Efficiently Listing Combinatorial Patterns in Graphs

The main contribution of this work is the presentation of optimal algorithms for four different problems of listing patterns in graphs. These algorithms are framed within the same generic approach, based in a recursive partition of the search space that divides the problem into subproblems. The key to an efficient implementation of this approach is to avoid recursing into subproblems that do not list any patterns. With this goal in sight, a dynamic data structure, called the certificate, is introduced and maintained throughout the recursion. Moreover, properties of the recursion tree and lower bounds on the number of patterns are used to amortize the cost of the algorithm on the size of the output. The first problem introduced is the listing of all k-subtrees: trees of fixed size k that are subgraphs of an undirected input graph. The solution is presented incrementally to illustrate the generic approach until an optimal output-sensitive algorithm is reached.

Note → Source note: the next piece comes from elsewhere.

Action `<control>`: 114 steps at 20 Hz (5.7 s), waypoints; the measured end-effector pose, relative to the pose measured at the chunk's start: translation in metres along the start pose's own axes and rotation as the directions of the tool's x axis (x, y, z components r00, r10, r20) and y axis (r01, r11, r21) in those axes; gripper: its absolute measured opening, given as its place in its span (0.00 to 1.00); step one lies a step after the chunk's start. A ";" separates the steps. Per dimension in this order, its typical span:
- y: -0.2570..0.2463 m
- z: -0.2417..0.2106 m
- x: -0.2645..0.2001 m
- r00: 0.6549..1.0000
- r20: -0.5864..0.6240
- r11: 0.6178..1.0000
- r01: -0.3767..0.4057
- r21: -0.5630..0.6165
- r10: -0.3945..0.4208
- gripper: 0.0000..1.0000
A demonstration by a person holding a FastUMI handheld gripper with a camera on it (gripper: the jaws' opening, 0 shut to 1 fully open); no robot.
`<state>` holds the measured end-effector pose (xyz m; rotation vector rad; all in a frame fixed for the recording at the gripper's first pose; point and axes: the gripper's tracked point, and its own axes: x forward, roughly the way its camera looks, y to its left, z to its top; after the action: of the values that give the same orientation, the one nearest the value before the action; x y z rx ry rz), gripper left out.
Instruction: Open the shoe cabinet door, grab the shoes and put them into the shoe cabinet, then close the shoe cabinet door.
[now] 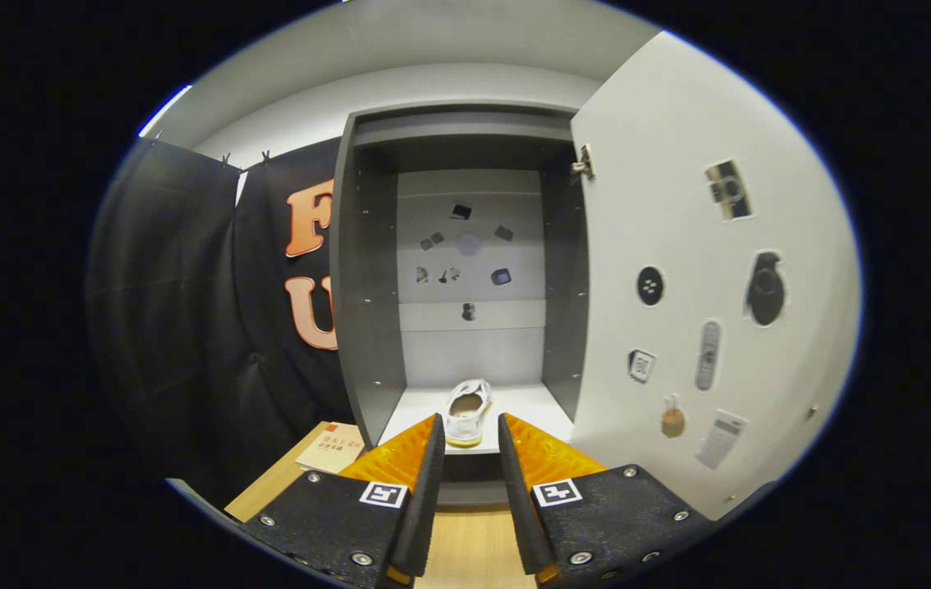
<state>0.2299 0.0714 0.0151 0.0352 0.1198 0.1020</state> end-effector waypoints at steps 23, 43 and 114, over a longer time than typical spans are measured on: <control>-0.221 -0.031 -0.122 0.926 -0.033 0.920 0.378 0.098 -0.377 0.71; -0.142 -0.038 -0.112 0.978 0.027 0.976 0.204 0.076 -0.207 0.74; -0.033 -0.036 -0.020 0.989 0.068 0.991 -0.128 -0.044 0.130 0.86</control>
<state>0.2090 0.0378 -0.0199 0.0069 0.0443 0.2323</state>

This algorithm is optimal in the sense that it takes time proportional to the time necessarily required to read the input and write the output. The second problem is that of listing k-subgraphs: connected induced subgraphs of size k in an undirected input graph. An optimal algorithm is presented, taking time proportional to the size of the input graph plus the edges in the k-subgraphs. The third and fourth problems are the listing of cycles and listing of paths between two vertices in an undirected input graph. An optimality-preserving reduction from listing cycles to listing paths is presented. Both problems are solved optimally, in time proportional to the size of the input plus the size of the output. The algorithms presented improve previously known solutions and achieve optimal time bounds.